Sampai dengan September 2014 atau akhir kuartal III, realisasi dari penjualan keramik diperkirakan mencapai sekitar Rp 26 triliun. Angka tersebut naik 5%-8% dari 8% realisasi penjualan waktu yang sama tahun lalu senilai Rp 24 triliun-Rp 25 triliun.
Walaupun pertumbuhan permintaan keramik tahun ini tak setinggi tahun lalu, namun tak menghalangi pelaku industri menambah kapasitas produksi. Sejumlah produsen keramik telah menambah kapasitas produksi. AKI menyebutkan, kapasitas produksi keramik tahun ini naik 15%-18% menjadi 530 juta m². Adapun tahun lalu, realisasi produksi keramik tercatat 450 juta m²- 460 juta m².
Dari hasil produksi keramik tersebut, 88% untuk melayani permintaan dalam negeri. Sisanya sebesar 12% diekspor ke beberapa negara di Asia Tenggara dan Australia.
Adapun pangsa pasar keramik terbesar di dalam negeri terbesar datang dari sektor properti, dengan perincian: 70%-80% perumahan, sebesar 20%-30% untuk proyek besar seperti mal, apartemen dan gedung perkantoran.

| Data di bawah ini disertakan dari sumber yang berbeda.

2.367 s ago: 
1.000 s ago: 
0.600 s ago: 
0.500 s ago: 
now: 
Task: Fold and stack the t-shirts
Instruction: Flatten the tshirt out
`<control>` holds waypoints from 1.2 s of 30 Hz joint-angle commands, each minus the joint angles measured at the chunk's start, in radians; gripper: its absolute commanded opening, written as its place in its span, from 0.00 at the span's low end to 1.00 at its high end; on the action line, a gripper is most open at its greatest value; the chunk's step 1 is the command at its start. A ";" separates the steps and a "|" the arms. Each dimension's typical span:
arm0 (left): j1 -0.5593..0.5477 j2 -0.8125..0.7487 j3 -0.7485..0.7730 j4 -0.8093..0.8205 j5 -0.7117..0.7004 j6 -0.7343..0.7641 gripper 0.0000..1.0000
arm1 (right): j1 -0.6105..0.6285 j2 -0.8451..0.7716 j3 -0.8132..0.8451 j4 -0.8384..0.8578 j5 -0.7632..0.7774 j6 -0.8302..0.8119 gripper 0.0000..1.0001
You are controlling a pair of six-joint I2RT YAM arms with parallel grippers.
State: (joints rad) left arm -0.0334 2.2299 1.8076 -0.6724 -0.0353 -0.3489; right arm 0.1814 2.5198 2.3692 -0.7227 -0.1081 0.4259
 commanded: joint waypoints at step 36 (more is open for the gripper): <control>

Dalam hal produksi, tahun ini pelaku industri keramik mengalami kenaikan biaya produksi karena pelemahan nilai tukar rupiah. Elisa menjelaskan, pelemahan rupiah membuat harga pembelian gas alam menjadi lebih mahal. Sementara, hasil produksi dijual dalam bentuk rupiah. "Ini alasan kenapa harga kami naik," jelas Elisa.